*DESCRIPTION OF THE TASK*
Line count for "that": state how many lines of the listing below contain it, without anything else.

· · · · ·

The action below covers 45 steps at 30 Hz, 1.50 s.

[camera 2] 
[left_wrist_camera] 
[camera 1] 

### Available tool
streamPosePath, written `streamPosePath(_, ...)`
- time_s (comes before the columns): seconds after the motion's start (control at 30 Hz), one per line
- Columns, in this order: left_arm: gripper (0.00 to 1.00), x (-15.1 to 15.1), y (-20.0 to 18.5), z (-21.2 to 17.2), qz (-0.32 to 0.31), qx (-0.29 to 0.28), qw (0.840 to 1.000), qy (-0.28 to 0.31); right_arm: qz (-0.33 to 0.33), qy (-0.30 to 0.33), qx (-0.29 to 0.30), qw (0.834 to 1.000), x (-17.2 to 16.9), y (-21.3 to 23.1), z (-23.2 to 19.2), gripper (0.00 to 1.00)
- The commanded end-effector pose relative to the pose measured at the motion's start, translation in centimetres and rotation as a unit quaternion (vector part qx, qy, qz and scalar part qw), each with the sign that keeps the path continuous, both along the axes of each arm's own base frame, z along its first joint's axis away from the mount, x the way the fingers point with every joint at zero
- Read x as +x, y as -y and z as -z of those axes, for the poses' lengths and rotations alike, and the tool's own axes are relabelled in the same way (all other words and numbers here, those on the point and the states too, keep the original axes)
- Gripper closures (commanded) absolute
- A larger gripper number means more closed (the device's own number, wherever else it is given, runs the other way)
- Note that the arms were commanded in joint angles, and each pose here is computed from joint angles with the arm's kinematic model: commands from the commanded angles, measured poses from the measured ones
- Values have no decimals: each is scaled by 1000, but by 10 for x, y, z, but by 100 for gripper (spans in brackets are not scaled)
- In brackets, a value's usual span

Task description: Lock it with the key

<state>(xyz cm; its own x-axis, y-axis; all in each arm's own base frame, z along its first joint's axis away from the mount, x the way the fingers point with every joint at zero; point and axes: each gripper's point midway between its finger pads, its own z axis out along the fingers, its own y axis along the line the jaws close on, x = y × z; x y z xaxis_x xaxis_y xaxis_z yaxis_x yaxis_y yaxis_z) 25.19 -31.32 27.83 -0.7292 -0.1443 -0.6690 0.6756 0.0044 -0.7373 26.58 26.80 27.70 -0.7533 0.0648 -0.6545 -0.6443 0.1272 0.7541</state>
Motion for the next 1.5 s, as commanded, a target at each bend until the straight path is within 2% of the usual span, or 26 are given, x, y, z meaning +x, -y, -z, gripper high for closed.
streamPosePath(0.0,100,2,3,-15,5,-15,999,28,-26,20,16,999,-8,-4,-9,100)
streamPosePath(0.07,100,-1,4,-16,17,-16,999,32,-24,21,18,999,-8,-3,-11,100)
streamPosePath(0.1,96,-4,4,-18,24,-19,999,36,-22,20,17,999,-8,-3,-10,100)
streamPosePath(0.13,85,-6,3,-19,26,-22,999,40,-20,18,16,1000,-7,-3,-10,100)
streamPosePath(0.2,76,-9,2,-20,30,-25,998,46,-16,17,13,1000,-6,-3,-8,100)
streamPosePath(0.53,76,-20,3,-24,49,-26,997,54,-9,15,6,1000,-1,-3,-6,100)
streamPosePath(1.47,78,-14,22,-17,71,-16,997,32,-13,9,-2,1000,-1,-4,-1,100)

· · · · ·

*TASK ANSWER*
2